High WER causes transcription errors that make compliant agents appear non-compliant and require QA teams to manually verify AI findings rather than validate them. Targeting low WER on your actual call audio removes this review bottleneck.

What is Gladia's pricing for contact center audio at scale?

Gladia charges per hour of audio duration, with diarization, NER, sentiment analysis, and summarization included in the base rate on Starter and Growth plans. Growth and Enterprise plans never use customer audio for model retraining, with no opt-out required.

Key terms glossary

Word error rate (WER): The percentage of words in a transcript that differ from the actual spoken words, calculated as substitutions plus insertions plus deletions divided by total words. WER is the primary metric for evaluating STT accuracy and directly determines the reliability of every downstream AI feature built on the transcript.
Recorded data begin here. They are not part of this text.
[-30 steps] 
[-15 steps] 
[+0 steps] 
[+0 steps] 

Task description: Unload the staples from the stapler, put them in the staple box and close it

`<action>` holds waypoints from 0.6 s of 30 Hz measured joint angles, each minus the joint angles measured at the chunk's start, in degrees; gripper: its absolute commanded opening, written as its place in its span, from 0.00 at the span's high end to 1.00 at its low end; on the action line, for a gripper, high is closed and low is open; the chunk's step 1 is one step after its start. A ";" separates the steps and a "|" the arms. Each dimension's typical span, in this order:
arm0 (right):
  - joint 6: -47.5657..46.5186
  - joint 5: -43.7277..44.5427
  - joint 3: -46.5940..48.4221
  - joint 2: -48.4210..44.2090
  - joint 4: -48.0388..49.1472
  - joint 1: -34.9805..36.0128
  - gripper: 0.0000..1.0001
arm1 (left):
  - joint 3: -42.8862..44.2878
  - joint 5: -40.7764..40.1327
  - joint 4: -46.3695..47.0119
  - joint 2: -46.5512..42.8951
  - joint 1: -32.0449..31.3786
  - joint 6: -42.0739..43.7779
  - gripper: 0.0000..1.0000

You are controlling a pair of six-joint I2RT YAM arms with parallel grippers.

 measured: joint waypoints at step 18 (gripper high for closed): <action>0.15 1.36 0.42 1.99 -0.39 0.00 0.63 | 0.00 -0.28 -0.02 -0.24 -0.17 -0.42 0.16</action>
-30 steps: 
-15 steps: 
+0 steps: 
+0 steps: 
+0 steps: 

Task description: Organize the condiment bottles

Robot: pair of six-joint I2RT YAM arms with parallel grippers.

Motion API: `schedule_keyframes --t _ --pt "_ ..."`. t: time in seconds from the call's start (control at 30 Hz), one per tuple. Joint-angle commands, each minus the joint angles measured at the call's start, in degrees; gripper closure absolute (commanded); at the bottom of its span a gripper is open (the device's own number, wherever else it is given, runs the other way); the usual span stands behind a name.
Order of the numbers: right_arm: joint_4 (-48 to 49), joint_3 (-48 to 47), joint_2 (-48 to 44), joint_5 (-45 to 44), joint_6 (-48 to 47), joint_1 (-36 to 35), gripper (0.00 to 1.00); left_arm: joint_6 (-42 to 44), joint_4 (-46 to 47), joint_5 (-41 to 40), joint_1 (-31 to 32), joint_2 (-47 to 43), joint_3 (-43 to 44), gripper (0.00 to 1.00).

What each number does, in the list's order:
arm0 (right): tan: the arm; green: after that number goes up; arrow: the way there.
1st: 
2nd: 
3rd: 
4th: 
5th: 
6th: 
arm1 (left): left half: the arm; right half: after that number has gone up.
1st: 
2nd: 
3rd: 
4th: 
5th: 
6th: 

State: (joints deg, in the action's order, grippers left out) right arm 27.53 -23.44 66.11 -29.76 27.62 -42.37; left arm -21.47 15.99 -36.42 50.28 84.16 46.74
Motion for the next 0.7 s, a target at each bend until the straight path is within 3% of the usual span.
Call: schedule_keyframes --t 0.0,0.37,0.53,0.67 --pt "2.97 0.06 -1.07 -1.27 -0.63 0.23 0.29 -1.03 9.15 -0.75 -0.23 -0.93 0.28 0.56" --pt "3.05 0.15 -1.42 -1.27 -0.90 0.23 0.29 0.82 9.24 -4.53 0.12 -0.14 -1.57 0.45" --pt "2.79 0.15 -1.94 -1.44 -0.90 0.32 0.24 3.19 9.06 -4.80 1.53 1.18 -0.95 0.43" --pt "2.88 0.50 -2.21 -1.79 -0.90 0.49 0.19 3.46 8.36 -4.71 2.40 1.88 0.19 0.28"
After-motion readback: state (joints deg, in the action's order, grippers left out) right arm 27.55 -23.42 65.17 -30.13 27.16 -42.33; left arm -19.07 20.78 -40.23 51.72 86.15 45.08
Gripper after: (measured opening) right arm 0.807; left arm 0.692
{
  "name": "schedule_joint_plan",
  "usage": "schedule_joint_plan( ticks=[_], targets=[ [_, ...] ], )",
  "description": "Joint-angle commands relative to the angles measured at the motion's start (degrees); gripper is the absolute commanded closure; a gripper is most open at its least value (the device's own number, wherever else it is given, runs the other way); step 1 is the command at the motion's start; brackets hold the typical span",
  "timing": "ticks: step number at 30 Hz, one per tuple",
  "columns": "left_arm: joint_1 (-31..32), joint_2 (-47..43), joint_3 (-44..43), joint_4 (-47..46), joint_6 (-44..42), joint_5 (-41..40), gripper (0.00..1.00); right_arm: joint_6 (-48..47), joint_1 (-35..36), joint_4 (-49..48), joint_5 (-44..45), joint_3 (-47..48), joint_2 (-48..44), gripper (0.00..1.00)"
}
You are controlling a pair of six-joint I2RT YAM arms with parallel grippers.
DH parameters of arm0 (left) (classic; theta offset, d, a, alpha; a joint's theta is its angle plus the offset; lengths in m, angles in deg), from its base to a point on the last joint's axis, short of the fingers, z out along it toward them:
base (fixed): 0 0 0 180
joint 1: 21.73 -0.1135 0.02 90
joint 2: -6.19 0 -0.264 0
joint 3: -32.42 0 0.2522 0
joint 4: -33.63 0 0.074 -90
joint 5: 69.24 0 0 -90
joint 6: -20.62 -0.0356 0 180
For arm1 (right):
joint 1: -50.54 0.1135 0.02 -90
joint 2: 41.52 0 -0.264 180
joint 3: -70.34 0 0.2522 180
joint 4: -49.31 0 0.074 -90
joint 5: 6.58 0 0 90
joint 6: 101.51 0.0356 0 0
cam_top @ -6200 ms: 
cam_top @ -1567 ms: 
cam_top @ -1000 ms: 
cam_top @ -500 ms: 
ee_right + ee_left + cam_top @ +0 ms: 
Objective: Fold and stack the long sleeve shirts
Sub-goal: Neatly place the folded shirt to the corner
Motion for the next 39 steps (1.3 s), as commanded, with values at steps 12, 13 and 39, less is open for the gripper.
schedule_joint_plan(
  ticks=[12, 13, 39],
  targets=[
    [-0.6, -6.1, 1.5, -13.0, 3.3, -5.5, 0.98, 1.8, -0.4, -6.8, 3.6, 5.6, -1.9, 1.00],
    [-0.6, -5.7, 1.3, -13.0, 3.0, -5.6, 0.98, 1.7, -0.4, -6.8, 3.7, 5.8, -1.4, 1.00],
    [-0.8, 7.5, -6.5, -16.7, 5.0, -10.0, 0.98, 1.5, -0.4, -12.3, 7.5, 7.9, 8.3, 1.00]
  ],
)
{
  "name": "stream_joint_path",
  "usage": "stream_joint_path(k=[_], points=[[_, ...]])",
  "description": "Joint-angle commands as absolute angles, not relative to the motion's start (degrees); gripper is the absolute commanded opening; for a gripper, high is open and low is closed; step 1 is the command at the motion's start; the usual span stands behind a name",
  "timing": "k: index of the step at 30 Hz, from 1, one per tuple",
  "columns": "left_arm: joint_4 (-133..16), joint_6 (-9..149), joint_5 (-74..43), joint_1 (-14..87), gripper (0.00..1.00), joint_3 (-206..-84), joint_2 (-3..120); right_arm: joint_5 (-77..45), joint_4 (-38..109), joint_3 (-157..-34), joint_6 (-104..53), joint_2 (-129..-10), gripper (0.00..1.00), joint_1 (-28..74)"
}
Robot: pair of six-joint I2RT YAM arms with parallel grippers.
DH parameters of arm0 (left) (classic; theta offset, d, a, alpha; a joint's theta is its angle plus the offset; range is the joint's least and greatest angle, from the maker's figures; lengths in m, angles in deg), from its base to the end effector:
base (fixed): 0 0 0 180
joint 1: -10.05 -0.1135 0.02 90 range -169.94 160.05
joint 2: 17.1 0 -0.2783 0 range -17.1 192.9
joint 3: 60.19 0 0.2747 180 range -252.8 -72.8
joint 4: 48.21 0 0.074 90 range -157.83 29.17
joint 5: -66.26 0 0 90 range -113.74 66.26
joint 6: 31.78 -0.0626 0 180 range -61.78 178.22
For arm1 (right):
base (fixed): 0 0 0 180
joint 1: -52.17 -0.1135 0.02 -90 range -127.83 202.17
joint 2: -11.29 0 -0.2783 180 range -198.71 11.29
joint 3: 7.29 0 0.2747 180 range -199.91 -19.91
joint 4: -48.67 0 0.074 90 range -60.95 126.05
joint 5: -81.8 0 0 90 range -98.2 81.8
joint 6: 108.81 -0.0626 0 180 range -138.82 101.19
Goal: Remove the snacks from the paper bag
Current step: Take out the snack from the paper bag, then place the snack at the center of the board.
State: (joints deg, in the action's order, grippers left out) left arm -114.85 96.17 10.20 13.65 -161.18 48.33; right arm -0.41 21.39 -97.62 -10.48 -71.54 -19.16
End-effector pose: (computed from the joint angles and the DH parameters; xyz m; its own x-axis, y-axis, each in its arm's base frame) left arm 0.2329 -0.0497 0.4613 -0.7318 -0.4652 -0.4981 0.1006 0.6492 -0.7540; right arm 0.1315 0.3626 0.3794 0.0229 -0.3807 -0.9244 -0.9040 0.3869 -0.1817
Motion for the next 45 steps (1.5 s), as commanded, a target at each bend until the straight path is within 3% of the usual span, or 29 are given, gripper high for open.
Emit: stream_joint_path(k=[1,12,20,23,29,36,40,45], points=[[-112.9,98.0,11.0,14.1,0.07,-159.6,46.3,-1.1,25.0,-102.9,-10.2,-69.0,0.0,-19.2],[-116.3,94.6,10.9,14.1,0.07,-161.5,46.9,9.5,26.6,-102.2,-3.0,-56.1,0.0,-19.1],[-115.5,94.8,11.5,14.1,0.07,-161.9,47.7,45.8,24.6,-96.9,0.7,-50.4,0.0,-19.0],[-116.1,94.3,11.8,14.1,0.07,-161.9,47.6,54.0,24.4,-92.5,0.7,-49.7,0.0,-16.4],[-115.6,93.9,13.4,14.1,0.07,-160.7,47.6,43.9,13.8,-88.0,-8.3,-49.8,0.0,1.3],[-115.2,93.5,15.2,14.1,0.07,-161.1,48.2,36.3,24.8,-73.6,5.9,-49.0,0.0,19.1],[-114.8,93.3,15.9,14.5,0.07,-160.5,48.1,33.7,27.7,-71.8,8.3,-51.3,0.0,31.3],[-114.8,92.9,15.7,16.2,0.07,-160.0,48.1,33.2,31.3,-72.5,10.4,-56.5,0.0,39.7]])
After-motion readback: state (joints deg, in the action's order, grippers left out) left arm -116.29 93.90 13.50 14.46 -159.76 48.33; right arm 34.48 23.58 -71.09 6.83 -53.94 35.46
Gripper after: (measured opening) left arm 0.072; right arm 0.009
Diarization error rate (DER): A metric measuring how often a speech-to-text system misattributes speech to the wrong speaker, misses speech segments, or hallucinates speech. DER determines whether post-call summaries, QA scores, and coaching reports correctly attribute which agent or customer said what.

Code-switching: The phenomenon where a speaker alternates between two or more languages within a single conversation or even a single sentence. Code-switching is common in multilingual contact centers and breaks most STT APIs that require a fixed language declaration at the start of a session, causing silent transcription failures on high-value calls.

After call work (ACW): The time an agent spends on documentation, CRM updates, and disposition codes after a customer call ends. ACW represents one of the highest-volume efficiency targets for AI automation in contact center operations, and AI-generated summaries eliminate most of the manual steps in that workflow.